Repeating a Matrix Multiplication Benchmark

I watched the Hennessy & Patterson's Turing award lecture recently:

In it, there's a slide comparing the performance of various matrix multiplication implementations, using Python (presumably CPython) as a baseline and comparing that against various C implementations (I couldn't find the linked paper yet):

I expected the baseline speedup of switching from CPython to C to be higher and I also wanted to know what performance PyPy gets, so I did my own benchmarks. This is a problem that Python is completely unsuited for, so it should give very exaggerated results.

The usual disclaimers apply: All benchmarks are lies, benchmarking of synthetic workloads even more so. My implementation is really naive (though I did optimize it a little bit to help CPython), don't use any of this code for anything real. The benchmarks ran on my rather old Intel i5-3230M laptop under Ubuntu 17.10.

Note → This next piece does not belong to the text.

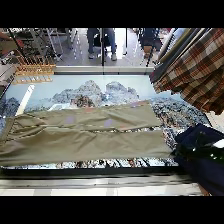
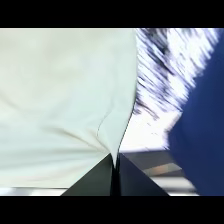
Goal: Fold the clothes and pants, and hang the long-sleeved shirts on hangers.
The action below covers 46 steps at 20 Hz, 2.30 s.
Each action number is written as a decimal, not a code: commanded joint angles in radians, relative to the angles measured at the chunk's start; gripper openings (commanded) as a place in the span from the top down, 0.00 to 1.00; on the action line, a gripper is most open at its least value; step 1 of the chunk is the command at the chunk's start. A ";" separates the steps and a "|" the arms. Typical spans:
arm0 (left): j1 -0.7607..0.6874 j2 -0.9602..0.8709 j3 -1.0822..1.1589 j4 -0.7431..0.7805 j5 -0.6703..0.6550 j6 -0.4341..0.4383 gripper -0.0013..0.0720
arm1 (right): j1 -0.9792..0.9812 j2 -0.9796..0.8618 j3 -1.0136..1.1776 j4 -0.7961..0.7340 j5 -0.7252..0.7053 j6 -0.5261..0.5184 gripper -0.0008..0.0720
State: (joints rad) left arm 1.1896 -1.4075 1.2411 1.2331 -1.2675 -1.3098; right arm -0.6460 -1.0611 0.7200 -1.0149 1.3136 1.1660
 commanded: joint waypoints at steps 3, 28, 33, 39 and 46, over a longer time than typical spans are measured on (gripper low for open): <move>-0.090 0.005 0.300 -0.073 -0.094 0.007 0.96 | 0.183 -0.027 0.315 0.068 -0.187 0.089 0.97; 0.015 0.302 -0.565 0.035 0.158 -0.180 0.30 | 0.462 -0.487 0.740 -0.010 -0.123 0.188 0.97; 0.029 0.304 -0.654 -0.111 0.238 -0.181 0.30 | 0.462 -0.487 0.740 -0.010 -0.097 0.187 0.96; 0.028 0.301 -0.691 -0.194 0.361 -0.240 0.55 | 0.462 -0.487 0.740 -0.010 -0.070 0.187 0.96; 0.036 0.310 -0.616 -0.222 0.369 -0.068 0.96 | 0.461 -0.448 0.740 -0.076 0.021 0.187 0.97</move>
State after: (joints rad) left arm 1.2224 -1.1034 0.5816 1.0355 -0.8974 -1.4811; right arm -0.1852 -1.5341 1.4586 -1.0409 1.2877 1.3529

With that said, my results were as follows:

Implementation time speedup over CPython speedup over PyPy
CPython 512.588 ± 2.362 s 1 ×
PyPy 8.167 ± 0.007 s 62.761 ± 0.295 × 1 ×
'naive' C 2.164 ± 0.025 s 236.817 ± 2.918 × 3.773 ± 0.044 ×
NumPy 0.171 ± 0.002 s 2992.286 ± 42.308 × 47.678 ± 0.634 ×

This is running 1500x1500 matrix multiplications with (the same) random matrices. Every implementation is run 50 times in a fresh process. The results are averaged, the errors are bootstrapped 99% confidence intervals.

So indeed the speedup that I got of switching from CPython to C is quite a bit higher than 47x! PyPy is much better than CPython, but of course can't really compete against GCC. And then the real professionals (numpy/OpenBLAS) are in a whole 'nother league. The speedup of the AVX numbers in the slide above is even higher than my NumPy numbers, which I assume is the result of my old CPU with two cores, vs. the 18 core CPU with AVX support. Lesson confirmed: leave matrix multiplication to people who actually know what they are doing.